- _AIM OF THE EXERCISE_: Return each line of the entries that holds the string "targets".

══ LISTED ENTRIES ══

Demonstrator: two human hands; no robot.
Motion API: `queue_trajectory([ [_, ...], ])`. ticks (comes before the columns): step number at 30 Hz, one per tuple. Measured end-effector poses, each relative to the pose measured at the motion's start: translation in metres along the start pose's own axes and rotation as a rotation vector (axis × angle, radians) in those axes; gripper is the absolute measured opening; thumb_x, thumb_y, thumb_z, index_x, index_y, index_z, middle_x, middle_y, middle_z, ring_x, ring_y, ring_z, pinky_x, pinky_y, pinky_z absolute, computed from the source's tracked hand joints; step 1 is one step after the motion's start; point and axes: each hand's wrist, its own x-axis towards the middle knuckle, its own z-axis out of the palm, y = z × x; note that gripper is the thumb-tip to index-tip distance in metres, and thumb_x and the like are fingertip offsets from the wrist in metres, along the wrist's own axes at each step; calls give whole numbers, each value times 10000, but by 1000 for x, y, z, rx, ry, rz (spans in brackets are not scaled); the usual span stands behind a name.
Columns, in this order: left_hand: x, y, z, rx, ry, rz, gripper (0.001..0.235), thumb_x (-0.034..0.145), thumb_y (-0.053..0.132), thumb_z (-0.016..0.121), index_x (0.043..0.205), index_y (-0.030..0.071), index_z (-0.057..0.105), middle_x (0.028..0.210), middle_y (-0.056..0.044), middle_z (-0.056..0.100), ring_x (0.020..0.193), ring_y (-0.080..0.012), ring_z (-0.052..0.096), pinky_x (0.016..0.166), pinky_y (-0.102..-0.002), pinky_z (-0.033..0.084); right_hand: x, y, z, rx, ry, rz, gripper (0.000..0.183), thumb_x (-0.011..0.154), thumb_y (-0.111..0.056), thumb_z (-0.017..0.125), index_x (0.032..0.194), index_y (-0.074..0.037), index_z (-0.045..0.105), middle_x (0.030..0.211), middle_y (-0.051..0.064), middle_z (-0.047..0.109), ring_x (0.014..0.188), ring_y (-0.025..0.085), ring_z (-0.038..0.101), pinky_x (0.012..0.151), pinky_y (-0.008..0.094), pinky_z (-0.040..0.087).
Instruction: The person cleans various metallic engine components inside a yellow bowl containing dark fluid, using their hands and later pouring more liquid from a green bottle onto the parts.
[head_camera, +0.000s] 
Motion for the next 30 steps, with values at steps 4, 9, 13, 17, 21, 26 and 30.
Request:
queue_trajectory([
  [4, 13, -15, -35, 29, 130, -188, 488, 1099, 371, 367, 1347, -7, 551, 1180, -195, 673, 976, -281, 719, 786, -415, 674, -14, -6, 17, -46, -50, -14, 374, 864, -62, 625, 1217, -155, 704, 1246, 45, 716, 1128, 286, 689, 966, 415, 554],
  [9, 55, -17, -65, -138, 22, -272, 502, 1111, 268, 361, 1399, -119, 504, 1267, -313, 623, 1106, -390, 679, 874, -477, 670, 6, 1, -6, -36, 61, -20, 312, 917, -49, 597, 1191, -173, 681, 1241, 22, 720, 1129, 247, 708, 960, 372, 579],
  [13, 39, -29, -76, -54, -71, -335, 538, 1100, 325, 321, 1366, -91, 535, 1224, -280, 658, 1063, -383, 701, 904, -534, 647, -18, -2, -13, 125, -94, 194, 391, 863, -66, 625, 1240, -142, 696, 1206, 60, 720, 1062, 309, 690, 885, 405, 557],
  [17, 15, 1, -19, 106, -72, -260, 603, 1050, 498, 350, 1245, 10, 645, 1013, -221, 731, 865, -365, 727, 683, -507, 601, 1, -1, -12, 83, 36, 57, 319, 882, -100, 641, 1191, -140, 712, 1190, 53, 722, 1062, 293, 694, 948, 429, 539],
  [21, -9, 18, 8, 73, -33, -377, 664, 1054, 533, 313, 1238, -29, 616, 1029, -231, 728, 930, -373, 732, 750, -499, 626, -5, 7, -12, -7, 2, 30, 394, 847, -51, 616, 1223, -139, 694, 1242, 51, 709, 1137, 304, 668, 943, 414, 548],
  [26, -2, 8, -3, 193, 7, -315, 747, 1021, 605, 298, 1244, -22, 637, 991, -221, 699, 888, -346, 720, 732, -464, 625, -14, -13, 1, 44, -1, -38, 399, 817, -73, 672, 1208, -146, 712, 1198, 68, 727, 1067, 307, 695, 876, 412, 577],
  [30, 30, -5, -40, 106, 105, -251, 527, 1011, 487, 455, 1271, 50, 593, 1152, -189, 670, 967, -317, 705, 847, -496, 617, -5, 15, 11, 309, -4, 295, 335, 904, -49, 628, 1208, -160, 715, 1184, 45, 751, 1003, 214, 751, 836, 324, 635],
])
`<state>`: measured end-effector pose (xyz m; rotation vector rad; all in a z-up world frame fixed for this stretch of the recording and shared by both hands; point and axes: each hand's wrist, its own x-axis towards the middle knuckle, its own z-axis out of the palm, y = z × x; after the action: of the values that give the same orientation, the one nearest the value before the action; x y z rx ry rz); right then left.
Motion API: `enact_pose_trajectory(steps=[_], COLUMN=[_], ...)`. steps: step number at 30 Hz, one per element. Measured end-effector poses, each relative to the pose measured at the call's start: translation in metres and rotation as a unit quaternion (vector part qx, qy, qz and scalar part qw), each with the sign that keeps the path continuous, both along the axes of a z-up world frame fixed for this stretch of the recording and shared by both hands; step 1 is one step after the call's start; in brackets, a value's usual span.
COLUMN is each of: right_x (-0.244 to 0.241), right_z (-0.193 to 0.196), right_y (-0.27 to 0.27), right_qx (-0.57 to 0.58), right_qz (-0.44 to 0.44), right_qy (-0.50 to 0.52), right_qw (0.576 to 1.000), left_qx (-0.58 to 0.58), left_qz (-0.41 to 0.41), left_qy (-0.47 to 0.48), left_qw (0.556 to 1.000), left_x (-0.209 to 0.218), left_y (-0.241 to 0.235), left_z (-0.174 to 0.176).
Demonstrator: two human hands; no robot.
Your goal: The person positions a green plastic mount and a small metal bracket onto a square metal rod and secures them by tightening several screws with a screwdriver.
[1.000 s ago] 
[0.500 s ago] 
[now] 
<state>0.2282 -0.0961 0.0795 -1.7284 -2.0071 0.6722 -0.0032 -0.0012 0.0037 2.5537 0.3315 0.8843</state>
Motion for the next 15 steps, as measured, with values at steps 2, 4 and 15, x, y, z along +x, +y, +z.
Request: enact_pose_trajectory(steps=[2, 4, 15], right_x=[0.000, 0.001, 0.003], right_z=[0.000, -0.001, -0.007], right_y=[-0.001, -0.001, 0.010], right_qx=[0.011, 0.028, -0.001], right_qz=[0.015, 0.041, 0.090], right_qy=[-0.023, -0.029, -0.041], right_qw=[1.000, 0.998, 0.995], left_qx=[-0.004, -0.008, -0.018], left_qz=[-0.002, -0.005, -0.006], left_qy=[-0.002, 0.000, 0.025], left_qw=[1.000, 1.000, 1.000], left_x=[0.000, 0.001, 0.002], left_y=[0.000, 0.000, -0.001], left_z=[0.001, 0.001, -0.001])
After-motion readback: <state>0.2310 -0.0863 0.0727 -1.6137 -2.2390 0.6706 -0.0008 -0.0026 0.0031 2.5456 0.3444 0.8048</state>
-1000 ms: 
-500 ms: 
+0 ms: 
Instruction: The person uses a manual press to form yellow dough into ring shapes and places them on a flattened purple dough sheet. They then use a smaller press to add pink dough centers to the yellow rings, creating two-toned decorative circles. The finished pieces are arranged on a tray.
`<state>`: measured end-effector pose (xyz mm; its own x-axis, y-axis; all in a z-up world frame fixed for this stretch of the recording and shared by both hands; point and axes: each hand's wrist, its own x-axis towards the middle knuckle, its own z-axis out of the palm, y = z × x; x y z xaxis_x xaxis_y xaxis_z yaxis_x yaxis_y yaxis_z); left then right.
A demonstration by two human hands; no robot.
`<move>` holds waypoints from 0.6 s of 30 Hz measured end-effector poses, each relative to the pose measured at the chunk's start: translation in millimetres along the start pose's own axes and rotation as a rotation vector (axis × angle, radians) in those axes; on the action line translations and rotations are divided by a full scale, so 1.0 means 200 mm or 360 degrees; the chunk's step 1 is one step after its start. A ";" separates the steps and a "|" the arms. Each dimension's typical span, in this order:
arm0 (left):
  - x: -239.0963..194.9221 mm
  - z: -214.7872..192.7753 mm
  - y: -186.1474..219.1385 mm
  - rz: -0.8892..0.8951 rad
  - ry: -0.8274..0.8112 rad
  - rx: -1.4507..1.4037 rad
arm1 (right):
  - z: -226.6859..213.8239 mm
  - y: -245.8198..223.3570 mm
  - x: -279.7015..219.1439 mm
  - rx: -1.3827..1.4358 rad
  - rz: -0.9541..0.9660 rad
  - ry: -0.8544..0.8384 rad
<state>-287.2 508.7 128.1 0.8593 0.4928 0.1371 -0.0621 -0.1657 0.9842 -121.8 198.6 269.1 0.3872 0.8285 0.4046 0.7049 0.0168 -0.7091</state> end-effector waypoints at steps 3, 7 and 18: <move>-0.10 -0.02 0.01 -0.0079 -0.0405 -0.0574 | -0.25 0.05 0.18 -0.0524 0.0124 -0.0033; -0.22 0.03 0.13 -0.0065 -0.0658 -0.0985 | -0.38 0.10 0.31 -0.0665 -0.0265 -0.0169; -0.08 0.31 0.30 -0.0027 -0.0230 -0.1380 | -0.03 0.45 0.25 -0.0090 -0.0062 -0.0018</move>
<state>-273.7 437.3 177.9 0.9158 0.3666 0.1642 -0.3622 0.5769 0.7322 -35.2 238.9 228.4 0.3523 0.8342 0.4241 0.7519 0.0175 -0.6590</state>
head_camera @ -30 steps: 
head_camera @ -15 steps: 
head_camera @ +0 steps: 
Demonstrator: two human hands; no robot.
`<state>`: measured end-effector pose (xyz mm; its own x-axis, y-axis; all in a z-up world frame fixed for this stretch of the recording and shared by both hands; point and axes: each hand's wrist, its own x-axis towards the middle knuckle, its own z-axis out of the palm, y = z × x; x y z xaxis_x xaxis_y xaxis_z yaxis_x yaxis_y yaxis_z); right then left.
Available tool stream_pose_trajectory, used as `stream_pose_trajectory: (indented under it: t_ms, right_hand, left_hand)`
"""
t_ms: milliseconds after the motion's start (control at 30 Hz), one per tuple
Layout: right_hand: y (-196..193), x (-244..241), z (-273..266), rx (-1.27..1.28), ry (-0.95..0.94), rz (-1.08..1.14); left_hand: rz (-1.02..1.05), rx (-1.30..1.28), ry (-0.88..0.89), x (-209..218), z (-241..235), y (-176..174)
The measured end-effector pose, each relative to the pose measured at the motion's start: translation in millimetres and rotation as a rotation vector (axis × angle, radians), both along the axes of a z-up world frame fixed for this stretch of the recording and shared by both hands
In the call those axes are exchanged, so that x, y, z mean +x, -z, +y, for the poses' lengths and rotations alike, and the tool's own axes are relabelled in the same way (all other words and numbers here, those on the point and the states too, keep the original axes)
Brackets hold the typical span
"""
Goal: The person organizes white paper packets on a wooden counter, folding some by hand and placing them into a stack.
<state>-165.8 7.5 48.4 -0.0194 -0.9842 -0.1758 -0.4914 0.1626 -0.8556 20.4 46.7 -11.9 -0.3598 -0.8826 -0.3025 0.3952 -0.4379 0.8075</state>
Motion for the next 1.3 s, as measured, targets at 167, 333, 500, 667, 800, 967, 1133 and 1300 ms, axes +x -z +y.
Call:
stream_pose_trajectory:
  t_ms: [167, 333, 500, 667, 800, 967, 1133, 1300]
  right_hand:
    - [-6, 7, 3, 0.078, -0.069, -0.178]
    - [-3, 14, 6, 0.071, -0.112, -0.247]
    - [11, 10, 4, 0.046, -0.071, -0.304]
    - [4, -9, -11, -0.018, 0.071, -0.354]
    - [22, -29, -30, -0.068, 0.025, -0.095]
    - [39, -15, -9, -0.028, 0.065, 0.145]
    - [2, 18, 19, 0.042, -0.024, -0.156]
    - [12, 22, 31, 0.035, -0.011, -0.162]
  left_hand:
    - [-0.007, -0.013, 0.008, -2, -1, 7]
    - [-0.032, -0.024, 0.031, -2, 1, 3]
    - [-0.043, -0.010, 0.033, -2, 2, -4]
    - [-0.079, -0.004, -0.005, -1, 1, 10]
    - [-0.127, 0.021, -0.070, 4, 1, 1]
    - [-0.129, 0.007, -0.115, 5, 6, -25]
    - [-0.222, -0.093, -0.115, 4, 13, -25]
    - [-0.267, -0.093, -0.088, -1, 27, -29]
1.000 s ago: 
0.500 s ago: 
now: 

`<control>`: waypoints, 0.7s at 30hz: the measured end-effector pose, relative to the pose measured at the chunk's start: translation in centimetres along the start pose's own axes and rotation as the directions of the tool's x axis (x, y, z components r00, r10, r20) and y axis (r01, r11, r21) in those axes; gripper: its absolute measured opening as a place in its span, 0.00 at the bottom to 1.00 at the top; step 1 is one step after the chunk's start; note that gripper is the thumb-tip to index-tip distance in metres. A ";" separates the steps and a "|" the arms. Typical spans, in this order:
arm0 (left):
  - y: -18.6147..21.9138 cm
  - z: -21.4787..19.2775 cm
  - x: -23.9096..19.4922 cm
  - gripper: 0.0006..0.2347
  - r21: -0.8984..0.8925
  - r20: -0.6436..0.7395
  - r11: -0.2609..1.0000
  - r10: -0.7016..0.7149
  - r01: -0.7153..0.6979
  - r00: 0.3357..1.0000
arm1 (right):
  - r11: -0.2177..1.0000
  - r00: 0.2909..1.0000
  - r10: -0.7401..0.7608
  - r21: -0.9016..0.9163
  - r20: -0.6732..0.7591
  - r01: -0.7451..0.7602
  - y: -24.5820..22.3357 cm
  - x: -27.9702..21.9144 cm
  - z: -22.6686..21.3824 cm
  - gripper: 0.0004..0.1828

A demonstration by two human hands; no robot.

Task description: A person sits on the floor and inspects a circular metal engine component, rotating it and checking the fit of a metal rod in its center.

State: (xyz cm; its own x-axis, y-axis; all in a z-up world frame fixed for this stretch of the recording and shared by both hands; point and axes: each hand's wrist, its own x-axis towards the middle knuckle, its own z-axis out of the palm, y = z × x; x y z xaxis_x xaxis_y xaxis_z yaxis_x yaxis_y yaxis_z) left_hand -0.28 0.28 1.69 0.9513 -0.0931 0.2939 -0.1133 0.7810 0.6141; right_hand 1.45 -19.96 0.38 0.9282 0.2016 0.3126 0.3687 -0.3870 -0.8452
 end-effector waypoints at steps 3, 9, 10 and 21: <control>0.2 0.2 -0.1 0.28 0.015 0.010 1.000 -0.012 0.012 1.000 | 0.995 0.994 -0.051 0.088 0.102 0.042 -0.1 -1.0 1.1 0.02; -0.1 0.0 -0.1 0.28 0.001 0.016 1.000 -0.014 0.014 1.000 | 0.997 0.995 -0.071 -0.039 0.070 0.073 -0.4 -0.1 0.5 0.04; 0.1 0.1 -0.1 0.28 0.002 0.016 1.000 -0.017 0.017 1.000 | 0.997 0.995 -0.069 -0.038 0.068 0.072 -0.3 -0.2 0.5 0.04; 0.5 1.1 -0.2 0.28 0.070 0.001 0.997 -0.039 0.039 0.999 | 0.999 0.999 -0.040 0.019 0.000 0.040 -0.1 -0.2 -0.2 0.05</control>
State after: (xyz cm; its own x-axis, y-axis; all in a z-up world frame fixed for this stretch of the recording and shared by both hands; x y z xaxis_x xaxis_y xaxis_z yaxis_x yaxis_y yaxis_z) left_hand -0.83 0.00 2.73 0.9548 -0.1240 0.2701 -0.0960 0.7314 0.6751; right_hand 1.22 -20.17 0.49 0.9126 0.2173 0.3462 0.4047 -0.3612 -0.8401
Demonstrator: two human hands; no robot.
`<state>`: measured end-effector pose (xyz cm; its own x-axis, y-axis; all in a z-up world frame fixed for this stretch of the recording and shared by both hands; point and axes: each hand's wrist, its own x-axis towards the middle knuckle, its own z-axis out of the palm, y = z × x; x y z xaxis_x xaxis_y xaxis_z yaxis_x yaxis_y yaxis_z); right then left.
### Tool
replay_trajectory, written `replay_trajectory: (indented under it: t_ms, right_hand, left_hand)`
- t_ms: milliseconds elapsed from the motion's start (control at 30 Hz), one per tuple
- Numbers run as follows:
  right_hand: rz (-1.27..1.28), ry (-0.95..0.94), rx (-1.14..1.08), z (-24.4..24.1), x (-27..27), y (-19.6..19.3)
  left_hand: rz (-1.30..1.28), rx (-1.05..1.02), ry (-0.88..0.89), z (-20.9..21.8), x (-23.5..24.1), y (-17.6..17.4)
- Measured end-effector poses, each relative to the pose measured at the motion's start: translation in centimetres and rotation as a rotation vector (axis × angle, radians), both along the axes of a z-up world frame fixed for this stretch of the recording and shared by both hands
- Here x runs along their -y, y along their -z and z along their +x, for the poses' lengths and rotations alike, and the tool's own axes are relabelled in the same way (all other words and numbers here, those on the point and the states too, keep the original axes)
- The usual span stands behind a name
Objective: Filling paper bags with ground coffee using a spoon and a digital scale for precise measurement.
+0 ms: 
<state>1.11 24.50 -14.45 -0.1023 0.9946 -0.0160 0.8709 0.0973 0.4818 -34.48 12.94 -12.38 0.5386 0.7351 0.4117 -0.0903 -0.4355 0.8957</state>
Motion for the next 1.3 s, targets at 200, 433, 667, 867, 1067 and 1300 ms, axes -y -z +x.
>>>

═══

- _ANSWER FOR THIS EXERCISE_:
Motion for the next 1.3 s, as measured, targets at 167, 333, 500, 667, 800, 967, 1133 and 1300 ms, axes +x -z +y.
Motion for the next 1.3 s, targets at 200, 433, 667, 867, 1067 and 1300 ms, axes -y -z +x.

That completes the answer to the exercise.